Cette religion doit être embrassée préférablement à toute autre, qui offre le plus de caractères divins ; or la religion naturelle est de toutes les religions celle qui offre le plus de caractères divins ; car il n’y a aucun caractère divin dans les autres cultes qui ne se reconnaisse dans la religion naturelle, et elle en a que les autres religions n’ont pas, l’immutabilité et l’universalité.


XII.


Qu’est-ce qu’une grâce suffisante et universelle ? Celle qui est accordée à tous les hommes, avec laquelle ils peuvent toujours remplir leurs devoirs et les remplissent quelquefois.

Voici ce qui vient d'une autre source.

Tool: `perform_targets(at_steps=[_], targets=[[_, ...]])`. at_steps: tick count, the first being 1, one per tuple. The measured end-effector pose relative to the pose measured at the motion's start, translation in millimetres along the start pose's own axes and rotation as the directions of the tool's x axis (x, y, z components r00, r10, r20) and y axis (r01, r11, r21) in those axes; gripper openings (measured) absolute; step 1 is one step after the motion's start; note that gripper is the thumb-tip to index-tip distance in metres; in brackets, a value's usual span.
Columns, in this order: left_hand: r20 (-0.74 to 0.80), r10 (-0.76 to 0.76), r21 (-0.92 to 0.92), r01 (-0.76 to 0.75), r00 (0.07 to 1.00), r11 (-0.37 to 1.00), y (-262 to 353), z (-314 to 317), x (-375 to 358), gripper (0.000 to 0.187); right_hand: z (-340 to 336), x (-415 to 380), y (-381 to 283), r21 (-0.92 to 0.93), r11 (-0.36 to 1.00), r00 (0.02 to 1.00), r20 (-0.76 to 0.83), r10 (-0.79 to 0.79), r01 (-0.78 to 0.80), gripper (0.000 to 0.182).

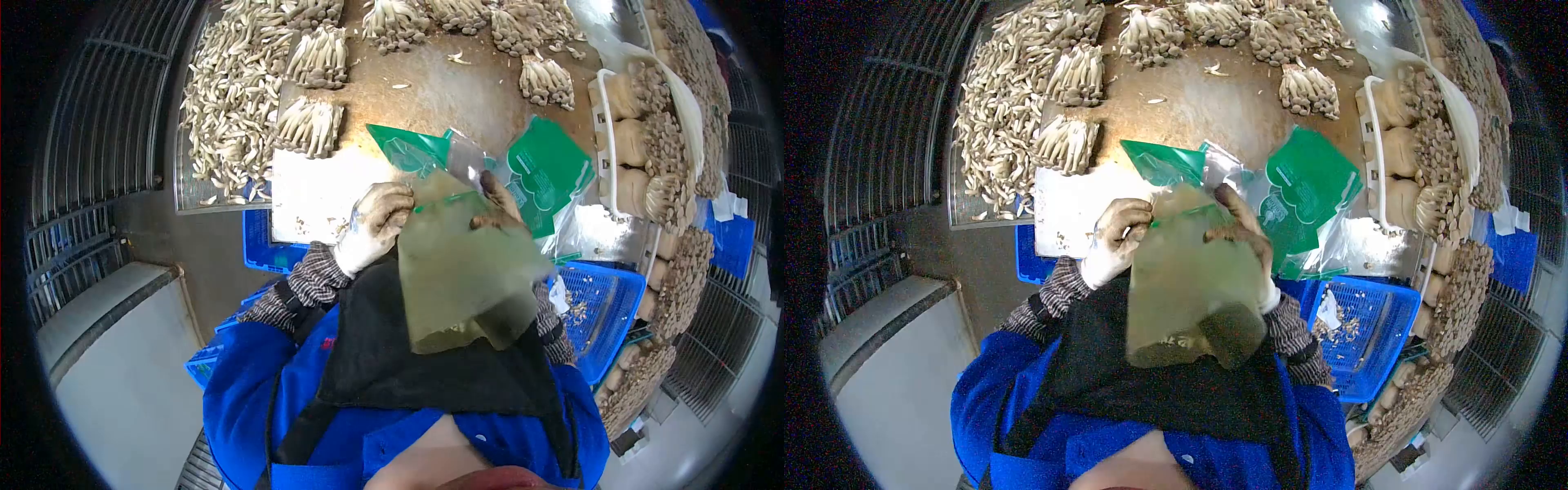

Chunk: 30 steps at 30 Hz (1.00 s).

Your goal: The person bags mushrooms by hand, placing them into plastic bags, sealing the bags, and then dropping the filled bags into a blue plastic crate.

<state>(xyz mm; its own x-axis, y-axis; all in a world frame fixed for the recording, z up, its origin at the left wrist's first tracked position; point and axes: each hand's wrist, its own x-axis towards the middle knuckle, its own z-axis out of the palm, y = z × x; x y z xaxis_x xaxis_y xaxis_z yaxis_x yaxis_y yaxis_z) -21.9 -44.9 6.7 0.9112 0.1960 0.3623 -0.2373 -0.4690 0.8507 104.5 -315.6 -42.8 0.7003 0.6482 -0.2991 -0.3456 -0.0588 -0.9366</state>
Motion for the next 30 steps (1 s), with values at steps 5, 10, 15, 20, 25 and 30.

Que sera-ce qu’une religion suffisante, sinon la religion naturelle, cette religion donnée à tous les hommes, et avec laquelle ils peuvent toujours remplir leurs devoirs et les ont remplis quelquefois ? D’où il s’ensuit que non seulement la religion naturelle n’est pas insuffisante, mais qu’à proprement parler c’est la seule religion qui le soit ; et qu’il serait infiniment plus absurde de nier la nécessité d’une religion suffisante et universelle, que celle d’une grâce universelle et suffisante. Or, on ne peut nier la nécessité d’une grâce universelle et suffisante sans se précipiter dans des difficultés insurmontables, ni par conséquent celle d’une religion suffisante et universelle. Or la religion naturelle est la seule qui ait ce caractère.


XIII.


Si la religion naturelle est insuffisante de quelque façon que ce puisse être, il s’ensuivra de deux choses l’une, ou qu’elle n’a jamais été observée fidèlement par aucun homme qui n’en connaissait point d’autre ; ou que des hommes qui auraient fidèlement observé la seule loi qui leur était connue, auront été punis, ou qu’ils auront été récompensés. S’ils ont été récompensés, donc leur religion était suffisante, puisqu’elle a opéré le même effet que la religion chrétienne, Il est absurde qu’ils aient été punis. Il est incroyable qu’aucuns n’aient été fidèles observateurs de leur loi. C’est renfermer toute probité dans un petit coin de terre, ou punir de fort honnêtes gens.